### [Problem to solve]
Up to and including the line containing "Draw the outline of the red snack packet.", set down each line of the entries below exactly, starting from the first, and leave out the rest.

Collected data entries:
Content starts
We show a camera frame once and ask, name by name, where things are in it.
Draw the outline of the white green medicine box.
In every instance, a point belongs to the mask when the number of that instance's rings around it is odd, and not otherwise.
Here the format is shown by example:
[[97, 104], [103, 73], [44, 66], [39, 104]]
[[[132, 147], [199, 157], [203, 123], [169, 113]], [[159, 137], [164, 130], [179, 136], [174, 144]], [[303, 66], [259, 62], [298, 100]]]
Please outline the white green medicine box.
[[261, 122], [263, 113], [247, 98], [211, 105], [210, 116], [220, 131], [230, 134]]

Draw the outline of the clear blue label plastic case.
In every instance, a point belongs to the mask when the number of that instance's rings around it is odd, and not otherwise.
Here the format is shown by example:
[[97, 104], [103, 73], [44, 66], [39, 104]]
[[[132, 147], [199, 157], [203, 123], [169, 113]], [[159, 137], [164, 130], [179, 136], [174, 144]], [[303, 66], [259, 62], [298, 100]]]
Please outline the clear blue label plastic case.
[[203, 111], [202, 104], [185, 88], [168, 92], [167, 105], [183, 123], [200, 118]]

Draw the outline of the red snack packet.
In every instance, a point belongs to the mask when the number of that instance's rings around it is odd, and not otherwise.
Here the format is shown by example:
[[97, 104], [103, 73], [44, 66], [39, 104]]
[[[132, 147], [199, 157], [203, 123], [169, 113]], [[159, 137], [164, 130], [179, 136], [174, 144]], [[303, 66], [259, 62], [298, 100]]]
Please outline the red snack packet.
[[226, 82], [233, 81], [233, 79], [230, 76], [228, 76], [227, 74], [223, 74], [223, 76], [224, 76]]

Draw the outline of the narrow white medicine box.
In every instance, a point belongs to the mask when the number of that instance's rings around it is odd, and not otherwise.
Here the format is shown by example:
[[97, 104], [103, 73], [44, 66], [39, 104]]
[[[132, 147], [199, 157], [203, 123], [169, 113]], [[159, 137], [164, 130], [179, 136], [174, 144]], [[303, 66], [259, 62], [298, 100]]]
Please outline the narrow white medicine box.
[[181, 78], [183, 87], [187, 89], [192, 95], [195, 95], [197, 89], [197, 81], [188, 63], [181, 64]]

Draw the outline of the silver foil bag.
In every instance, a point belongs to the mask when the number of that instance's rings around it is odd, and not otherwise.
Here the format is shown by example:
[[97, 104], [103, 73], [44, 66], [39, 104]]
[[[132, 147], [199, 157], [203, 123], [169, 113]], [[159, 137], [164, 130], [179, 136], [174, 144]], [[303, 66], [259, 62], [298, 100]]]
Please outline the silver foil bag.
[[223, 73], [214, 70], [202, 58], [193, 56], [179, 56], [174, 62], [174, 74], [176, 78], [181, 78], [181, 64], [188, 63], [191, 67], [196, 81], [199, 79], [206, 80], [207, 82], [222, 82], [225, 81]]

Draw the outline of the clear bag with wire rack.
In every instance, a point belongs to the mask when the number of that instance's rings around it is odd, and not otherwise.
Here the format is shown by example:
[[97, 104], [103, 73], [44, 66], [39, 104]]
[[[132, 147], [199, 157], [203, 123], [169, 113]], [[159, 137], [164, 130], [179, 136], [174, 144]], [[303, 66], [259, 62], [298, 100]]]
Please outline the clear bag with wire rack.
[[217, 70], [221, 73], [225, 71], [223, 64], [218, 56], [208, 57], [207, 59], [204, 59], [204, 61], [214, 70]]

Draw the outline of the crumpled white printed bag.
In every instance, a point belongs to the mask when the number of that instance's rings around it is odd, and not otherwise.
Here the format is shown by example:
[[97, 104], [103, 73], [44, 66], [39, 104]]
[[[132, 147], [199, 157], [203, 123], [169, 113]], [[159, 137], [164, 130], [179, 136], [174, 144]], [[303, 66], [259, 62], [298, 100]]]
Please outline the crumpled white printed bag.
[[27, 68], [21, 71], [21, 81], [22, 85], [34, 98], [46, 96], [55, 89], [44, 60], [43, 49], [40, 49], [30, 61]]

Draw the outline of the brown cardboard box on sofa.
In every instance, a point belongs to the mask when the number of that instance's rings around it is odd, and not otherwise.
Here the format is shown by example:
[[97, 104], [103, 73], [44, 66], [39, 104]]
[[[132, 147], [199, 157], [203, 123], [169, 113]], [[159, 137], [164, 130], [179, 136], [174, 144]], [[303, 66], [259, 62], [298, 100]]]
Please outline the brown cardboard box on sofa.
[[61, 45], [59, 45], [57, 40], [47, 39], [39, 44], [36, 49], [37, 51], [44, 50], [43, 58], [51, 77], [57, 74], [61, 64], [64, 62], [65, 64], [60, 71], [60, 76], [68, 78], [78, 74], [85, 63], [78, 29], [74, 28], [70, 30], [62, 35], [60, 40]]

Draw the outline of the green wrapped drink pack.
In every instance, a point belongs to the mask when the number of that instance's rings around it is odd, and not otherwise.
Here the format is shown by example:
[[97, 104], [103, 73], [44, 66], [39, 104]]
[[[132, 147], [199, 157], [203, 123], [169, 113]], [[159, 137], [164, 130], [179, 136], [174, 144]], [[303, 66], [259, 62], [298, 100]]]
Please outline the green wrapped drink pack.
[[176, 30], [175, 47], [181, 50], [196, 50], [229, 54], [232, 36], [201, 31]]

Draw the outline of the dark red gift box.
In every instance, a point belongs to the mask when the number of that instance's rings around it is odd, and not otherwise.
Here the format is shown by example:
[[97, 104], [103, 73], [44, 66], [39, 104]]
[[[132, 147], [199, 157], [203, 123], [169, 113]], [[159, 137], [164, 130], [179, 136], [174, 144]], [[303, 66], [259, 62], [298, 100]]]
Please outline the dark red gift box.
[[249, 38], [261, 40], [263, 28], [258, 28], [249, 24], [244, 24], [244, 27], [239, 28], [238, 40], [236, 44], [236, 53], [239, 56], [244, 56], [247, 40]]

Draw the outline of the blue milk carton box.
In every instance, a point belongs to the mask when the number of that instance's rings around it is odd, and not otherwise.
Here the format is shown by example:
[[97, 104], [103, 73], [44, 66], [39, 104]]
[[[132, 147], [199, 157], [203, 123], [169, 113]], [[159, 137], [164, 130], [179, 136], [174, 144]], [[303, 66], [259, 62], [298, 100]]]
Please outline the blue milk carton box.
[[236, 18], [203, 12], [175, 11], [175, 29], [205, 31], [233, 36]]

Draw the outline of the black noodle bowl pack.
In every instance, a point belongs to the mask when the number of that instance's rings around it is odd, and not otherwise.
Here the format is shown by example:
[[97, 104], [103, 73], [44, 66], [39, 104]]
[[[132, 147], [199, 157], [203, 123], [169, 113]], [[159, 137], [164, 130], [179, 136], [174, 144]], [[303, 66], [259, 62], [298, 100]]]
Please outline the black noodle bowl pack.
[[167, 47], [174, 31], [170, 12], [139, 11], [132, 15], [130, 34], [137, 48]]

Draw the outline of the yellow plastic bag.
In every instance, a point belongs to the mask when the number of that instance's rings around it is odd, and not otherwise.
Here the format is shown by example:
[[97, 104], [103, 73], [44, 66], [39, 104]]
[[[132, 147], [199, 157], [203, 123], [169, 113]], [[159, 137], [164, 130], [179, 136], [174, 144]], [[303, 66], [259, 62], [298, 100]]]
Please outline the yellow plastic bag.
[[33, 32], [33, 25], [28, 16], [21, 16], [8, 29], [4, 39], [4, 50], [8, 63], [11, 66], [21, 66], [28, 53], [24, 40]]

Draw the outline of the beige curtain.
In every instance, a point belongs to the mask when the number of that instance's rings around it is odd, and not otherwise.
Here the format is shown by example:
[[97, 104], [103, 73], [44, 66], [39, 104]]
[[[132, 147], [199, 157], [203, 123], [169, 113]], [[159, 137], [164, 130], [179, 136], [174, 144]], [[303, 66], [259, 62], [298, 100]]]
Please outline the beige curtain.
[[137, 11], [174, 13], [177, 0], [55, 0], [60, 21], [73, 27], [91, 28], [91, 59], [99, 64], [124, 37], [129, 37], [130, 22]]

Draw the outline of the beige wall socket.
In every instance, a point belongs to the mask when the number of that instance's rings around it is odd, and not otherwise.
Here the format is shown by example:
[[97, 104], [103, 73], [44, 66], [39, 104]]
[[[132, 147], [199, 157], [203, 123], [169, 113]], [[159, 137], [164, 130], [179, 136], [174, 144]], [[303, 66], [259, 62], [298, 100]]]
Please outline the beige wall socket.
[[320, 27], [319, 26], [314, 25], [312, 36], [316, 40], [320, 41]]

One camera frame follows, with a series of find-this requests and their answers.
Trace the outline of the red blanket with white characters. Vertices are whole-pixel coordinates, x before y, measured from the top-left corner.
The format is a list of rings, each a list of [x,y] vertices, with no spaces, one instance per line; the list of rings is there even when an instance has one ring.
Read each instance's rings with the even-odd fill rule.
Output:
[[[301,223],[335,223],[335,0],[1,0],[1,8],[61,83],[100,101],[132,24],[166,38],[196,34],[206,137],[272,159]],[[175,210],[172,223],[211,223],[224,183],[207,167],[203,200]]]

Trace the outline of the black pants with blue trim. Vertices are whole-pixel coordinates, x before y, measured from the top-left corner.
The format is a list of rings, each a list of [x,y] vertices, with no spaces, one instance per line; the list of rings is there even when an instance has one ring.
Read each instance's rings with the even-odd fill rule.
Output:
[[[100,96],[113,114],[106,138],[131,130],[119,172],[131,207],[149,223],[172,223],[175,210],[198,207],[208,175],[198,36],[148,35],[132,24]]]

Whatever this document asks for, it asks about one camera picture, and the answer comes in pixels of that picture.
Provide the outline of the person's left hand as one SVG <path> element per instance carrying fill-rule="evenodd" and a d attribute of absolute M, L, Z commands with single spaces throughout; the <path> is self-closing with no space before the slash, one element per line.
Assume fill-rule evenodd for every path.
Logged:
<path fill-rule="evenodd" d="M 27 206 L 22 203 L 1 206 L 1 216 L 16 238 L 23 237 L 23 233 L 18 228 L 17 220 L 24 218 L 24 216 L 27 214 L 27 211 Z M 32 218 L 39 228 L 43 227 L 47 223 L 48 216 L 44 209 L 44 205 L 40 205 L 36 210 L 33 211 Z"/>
Content ends
### [Response area]
We show a camera frame once and ask, name by name, where things are in it.
Draw the outline of the white green medicine box.
In every instance, a point belongs to the mask when the number of that instance's rings around it is odd, and not otherwise.
Here the format is shown by example:
[[97, 104], [103, 73], [44, 66], [39, 104]]
[[[132, 147], [199, 157], [203, 123], [169, 113]], [[159, 137], [164, 130], [179, 136], [174, 144]], [[303, 66], [259, 62], [298, 100]]]
Please outline the white green medicine box.
[[261, 122], [263, 113], [247, 98], [211, 105], [210, 116], [220, 131], [230, 134]]

Draw the outline of the clear blue label plastic case.
In every instance, a point belongs to the mask when the number of that instance's rings around it is odd, and not otherwise.
Here the format is shown by example:
[[97, 104], [103, 73], [44, 66], [39, 104]]
[[[132, 147], [199, 157], [203, 123], [169, 113]], [[159, 137], [164, 130], [179, 136], [174, 144]], [[303, 66], [259, 62], [298, 100]]]
Please outline the clear blue label plastic case.
[[203, 111], [202, 104], [185, 88], [168, 92], [167, 105], [183, 123], [200, 118]]

Draw the outline of the red snack packet.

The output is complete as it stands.